Innym sposobem na wprowadzenie zapachów do VR jest centrum rozrywki w wirtualnej rzeczywistości oparte na lokalizacji.
DJ Smith, współzałożyciel firmy zajmującej się wirtualną rzeczywistością The Glimpse Group, czule wspomina wizytę w miejscu, w którym odtworzono w VR film Pogromcy duchów.
"W punkcie kulminacyjnym doświadczenia wszyscy uczestnicy strzelali wirtualnymi laserami do ogromnego człowieka z pianki Stay-Puft, a w tym momencie doświadczenia do pomieszczenia wpompowano zapach spalonych pianki, " Smith powiedział w e-mailowym wywiadzie. "Ten subtelny szczegół naprawdę dopełnił doświadczenia i był zdecydowanie moją ulubioną częścią."
Dlaczego zapach jest tak ważny
Zapach w połączeniu z VR może mieć nawet zastosowania zdrowotne, twierdzi OVR. Firma sprzedaje wersję swojego sprzętu zapachowego, która oferuje różnorodne wizualnie bogate środowisko naturalne, które użytkownicy mogą odkrywać podczas prowadzenia medytacji z przewodnikiem. Ćwiczenia te łączą oddychanie z zapachami, takimi jak mgła Atlantyku, dzikie kwiaty, las sosnowy i wilgotna ziemia, „aby pomóc skupić umysł i ciało, zapewniając jednocześnie radość i ulgę w stresie” – powiedział Wiśniewski.
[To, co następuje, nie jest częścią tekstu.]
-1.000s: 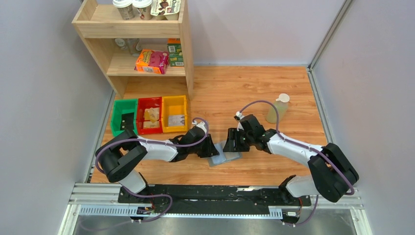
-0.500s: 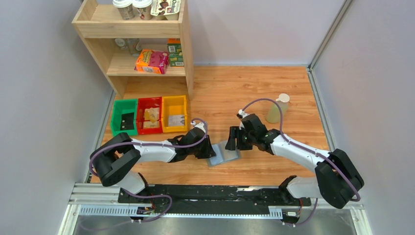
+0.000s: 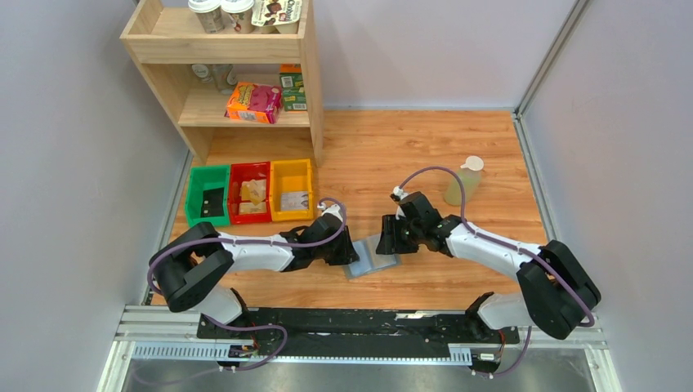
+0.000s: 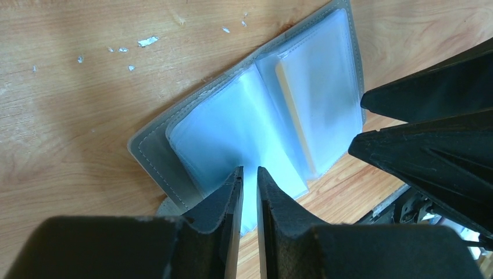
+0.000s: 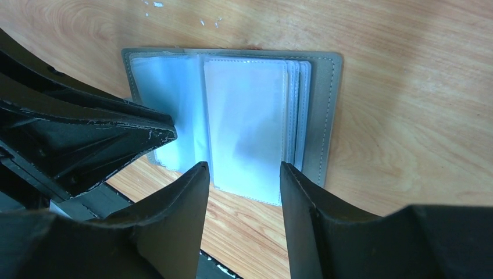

Zapachy mają kluczowe znaczenie dla doświadczania świata, powiedziała analityk kultury Margaret J. King w wywiadzie e-mailowym. Zapach poprawia pamięć, ponieważ jest częścią pnia mózgu zaangażowanego w przetrwanie, omijając inne ośrodki w mózgu, które zajmują się racjonalnym poznaniem.
„Na przykład najsłabszy powiew perfum przypomni sobie osobę, która je nosi, dlatego dowiedziałem się, że nigdy nie mógłbym nosić Chanel No. 5.” – dodał King. „Dlaczego tak jest? Ponieważ matka mojego męża nosiła ten zapach, powodując wiele mylących sygnałów, gdy próbowałam go nosić podczas miesiąca miodowego. Nigdy o tym nie myślałam, zanim stało się to z jego pniem mózgu”.